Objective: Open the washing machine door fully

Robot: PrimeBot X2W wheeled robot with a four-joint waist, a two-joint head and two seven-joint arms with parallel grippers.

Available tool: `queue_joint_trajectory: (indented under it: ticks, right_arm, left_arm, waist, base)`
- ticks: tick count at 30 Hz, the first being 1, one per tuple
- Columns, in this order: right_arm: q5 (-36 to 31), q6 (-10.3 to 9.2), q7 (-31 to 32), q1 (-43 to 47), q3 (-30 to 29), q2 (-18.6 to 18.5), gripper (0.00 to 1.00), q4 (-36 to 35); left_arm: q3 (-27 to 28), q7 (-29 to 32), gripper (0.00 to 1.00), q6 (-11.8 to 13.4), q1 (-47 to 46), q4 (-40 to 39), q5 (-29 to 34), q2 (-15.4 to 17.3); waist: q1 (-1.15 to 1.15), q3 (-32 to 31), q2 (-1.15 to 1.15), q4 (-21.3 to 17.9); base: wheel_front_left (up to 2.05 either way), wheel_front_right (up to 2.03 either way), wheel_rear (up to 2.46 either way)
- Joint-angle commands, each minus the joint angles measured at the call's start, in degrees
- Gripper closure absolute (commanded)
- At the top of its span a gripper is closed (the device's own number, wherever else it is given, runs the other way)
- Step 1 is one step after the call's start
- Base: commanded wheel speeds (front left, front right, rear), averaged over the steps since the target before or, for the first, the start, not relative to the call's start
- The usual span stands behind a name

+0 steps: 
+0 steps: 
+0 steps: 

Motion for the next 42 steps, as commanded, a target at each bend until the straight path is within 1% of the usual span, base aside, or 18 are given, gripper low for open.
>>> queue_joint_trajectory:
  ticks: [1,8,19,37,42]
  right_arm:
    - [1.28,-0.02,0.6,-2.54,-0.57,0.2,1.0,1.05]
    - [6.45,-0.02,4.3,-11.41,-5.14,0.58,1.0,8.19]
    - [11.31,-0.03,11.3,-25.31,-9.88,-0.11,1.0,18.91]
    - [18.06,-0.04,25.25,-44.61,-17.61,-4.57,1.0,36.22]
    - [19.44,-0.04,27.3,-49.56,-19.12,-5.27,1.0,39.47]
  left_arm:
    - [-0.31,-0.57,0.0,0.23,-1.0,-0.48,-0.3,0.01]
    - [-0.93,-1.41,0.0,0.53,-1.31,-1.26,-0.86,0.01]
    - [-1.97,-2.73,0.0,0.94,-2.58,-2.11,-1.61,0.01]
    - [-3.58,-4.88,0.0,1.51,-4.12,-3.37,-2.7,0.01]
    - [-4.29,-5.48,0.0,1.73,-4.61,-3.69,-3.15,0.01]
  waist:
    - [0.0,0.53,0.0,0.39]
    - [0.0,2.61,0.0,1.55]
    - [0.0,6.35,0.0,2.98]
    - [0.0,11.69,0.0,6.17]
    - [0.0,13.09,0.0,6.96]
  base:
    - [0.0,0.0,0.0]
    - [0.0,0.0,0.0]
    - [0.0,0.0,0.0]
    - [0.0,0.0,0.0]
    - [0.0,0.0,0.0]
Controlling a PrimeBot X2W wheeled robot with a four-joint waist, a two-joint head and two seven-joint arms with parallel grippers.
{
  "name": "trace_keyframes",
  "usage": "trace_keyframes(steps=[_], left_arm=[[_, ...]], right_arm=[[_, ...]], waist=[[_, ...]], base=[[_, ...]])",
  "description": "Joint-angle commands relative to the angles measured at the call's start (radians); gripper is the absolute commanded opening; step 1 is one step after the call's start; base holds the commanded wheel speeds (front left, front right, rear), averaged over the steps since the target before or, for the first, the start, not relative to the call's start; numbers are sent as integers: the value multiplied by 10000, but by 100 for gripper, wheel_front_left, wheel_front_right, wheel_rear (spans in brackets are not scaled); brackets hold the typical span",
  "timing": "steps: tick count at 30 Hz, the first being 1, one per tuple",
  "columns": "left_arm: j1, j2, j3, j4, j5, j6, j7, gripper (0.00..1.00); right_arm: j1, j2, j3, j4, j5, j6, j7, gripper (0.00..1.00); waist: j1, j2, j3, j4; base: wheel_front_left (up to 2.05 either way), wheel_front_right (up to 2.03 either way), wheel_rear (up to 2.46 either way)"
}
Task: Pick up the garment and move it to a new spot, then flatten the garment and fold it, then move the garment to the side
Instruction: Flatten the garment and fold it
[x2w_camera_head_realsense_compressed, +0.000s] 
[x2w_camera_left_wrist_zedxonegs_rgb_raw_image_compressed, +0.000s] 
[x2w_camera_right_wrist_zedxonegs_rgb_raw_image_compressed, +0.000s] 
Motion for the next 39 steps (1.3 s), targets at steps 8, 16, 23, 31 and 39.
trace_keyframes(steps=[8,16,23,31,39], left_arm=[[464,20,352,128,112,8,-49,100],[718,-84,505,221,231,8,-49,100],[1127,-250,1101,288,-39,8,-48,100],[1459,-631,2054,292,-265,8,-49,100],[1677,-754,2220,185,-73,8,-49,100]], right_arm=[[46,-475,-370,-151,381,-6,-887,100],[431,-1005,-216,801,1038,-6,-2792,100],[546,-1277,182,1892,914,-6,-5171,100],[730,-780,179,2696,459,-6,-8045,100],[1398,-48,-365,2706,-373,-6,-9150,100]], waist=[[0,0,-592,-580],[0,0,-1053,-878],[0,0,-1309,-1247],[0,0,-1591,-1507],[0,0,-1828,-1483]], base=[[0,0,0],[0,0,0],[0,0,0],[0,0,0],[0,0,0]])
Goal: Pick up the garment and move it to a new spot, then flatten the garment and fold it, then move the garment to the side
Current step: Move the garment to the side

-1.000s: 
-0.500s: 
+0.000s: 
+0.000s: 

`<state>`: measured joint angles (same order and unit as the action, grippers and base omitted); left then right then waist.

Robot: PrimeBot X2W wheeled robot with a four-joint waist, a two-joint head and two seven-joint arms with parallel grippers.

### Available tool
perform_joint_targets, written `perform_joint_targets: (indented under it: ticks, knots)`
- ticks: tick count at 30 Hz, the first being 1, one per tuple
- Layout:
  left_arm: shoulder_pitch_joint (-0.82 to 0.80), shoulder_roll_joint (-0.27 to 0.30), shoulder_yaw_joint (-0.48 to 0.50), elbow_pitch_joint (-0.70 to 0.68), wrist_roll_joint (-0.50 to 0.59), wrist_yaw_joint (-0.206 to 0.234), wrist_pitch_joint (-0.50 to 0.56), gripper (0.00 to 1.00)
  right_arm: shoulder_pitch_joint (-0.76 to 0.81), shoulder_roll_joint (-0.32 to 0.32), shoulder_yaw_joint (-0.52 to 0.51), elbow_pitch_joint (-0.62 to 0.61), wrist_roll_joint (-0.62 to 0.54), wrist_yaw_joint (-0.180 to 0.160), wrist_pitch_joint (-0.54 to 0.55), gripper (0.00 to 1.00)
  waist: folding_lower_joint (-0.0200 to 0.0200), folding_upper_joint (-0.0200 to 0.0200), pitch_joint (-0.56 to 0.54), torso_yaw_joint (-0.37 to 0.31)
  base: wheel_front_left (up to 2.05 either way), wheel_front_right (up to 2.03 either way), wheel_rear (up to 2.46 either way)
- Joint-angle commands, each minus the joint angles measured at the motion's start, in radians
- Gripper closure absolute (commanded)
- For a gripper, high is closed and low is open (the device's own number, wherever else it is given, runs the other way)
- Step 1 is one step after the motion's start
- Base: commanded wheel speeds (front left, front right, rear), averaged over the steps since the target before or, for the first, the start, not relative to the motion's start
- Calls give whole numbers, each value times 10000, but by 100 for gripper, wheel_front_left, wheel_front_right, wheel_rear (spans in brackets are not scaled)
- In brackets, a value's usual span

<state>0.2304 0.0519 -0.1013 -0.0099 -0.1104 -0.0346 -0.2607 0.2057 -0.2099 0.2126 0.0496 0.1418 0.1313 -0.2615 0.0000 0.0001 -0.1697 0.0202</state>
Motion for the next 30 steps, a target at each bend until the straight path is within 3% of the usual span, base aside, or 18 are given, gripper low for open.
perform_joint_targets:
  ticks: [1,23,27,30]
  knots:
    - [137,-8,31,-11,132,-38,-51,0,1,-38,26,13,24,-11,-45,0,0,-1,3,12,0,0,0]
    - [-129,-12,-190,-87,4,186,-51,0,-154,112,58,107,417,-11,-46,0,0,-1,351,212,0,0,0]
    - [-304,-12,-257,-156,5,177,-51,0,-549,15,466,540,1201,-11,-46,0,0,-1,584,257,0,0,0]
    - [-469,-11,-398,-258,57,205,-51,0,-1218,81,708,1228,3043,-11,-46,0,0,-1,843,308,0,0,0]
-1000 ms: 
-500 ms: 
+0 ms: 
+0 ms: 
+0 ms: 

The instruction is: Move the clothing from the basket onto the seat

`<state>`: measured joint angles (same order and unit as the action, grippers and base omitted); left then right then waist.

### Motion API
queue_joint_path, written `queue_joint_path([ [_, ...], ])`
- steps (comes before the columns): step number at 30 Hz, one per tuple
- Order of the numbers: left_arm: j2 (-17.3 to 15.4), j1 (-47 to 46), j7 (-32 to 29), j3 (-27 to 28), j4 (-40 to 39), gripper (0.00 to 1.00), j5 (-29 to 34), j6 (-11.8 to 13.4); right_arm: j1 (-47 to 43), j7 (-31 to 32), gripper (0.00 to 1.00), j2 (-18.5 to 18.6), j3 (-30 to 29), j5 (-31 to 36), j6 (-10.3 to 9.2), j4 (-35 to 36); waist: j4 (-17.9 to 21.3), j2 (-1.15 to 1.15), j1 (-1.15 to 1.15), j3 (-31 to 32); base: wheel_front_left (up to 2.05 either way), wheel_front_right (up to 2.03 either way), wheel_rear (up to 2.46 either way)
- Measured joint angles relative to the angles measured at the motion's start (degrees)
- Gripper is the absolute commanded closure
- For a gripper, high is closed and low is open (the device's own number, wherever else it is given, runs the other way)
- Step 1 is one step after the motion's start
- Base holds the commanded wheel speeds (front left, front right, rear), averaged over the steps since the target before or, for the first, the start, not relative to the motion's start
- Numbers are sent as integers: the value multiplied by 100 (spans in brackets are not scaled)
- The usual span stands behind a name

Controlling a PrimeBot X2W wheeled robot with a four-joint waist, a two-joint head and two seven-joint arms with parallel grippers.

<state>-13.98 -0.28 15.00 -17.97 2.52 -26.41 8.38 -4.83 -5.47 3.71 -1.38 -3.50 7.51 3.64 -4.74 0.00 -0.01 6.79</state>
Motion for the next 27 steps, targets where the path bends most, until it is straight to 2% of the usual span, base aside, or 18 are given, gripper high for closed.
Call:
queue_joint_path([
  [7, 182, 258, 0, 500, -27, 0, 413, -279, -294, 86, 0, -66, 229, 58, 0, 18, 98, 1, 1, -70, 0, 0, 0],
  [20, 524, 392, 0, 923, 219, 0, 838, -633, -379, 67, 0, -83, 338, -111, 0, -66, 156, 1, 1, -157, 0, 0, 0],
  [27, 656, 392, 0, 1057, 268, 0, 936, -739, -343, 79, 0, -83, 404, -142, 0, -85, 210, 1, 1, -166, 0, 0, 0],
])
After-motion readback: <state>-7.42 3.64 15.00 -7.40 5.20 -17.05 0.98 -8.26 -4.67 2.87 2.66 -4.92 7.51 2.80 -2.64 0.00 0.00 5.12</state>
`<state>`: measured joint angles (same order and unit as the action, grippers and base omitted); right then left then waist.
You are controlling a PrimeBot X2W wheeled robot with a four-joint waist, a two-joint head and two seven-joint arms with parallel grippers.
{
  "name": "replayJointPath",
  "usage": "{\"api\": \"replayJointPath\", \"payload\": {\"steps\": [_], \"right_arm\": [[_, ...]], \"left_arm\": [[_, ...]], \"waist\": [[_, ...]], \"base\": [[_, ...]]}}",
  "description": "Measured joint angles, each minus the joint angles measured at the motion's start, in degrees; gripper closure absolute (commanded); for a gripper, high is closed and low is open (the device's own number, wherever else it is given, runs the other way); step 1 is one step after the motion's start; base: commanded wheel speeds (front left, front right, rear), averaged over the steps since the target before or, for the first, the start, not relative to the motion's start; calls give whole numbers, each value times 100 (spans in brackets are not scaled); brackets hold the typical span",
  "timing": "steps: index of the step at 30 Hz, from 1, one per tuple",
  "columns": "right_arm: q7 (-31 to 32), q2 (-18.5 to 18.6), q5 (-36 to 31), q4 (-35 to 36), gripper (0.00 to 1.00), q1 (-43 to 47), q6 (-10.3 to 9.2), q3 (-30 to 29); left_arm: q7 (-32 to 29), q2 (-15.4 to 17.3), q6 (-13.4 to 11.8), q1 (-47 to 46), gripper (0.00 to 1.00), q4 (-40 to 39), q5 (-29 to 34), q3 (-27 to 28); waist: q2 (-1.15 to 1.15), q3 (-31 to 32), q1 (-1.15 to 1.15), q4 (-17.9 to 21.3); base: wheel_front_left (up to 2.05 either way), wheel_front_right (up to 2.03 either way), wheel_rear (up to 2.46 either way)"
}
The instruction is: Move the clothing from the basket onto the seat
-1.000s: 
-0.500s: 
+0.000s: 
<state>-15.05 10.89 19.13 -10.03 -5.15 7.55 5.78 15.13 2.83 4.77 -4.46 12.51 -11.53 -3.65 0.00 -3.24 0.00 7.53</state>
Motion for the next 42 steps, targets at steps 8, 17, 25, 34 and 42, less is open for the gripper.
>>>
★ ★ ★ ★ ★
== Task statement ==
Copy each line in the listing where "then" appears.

== Task solution ==
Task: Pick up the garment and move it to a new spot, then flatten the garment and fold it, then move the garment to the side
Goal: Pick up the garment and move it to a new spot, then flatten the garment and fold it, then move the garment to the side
`<state>`: measured joint angles (same order and unit as the action, grippers and base omitted); left then right then waist.
`<state>`: measured joint angles (same order and unit as the action, grippers and base omitted); left then right then waist.
`<state>`: measured joint angles (same order and unit as the action, grippers and base omitted); right then left then waist.

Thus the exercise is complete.